The Jewish quarter has largely retained its original structure and character. From the cathedral square starts via Mazzini (formerly Via Sabbioni), the main street of the ghetto, typical until World War II for its old shops. One of the five closing gates was located at its entrance. This is commemorated by a plaque on the building of the former San Crispino Oratory, where Jews had to gather for forced sermons. Another gate was placed at the end of the street (at the junction with Via delle Scienze). On Via Mazzini 95 are the three synagogues in Ferrara, the only surviving ones among those existing in the ghetto, with the adjoining Jewish Museum, in a building used by the Jewish community of Ferrara since 1485.

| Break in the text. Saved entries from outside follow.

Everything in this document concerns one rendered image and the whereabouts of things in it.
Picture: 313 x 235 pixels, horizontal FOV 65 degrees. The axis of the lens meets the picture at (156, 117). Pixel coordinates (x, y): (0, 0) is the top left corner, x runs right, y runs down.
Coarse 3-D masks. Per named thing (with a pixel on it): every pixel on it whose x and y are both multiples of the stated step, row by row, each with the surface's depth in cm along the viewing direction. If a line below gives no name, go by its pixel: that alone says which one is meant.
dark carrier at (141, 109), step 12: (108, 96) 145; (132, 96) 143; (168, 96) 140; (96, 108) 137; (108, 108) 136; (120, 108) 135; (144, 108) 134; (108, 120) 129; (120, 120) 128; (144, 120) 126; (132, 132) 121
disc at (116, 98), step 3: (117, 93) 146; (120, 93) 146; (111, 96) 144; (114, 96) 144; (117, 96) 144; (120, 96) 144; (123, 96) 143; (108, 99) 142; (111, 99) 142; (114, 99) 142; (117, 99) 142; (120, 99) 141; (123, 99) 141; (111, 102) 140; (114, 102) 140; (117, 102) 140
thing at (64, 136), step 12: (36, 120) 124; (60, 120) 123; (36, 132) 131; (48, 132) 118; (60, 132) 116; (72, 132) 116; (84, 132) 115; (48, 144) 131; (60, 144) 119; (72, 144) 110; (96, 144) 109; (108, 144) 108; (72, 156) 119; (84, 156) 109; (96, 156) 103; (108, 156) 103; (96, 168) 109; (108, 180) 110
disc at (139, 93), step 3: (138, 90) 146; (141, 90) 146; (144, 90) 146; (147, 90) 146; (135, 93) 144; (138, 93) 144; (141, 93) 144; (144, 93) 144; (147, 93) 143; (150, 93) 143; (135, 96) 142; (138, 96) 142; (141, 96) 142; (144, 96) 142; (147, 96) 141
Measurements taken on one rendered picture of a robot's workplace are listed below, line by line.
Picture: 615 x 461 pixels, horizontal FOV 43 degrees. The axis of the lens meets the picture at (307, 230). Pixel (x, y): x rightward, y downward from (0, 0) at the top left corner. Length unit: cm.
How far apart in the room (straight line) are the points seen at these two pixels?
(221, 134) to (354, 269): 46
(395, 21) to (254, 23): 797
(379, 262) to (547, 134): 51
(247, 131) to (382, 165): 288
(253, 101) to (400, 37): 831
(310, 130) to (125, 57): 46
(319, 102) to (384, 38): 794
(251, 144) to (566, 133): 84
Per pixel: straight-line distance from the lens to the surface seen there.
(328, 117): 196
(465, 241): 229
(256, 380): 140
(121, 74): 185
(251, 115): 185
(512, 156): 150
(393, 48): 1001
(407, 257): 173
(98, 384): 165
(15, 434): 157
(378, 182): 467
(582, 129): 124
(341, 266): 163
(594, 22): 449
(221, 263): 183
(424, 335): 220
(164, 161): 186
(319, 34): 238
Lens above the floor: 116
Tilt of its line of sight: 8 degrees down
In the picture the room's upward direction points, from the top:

From Via Mazzini one passes into Via Vignatagliata, with its ancient 14th-century buildings. At no. 33, two plaques commemorate the physician and philosopher Isacco Lampronti, at no. 44 there was once the Oven of the Azzime and at no. 79 the school that after the racial laws of 1938 housed Jewish children expelled from state schools and where Giorgio Bassani also taught.

The buildings in the other streets of the Ghetto date from the 15th century or later: via Vittoria (formerly via della Gattamarcia), via Torcicoda, vicolo Vignatagliata and piazzetta Lampronti. At the end of via Vignatagliata and via Vittoria there were two other gates to the ghetto and the fifth closed the access to via Contrari. In Via Vittoria at No. 39 stood the scola spagnola, later closed and converted into a private residence. The plaques honouring the donations of benefactors remain in the entrance hall.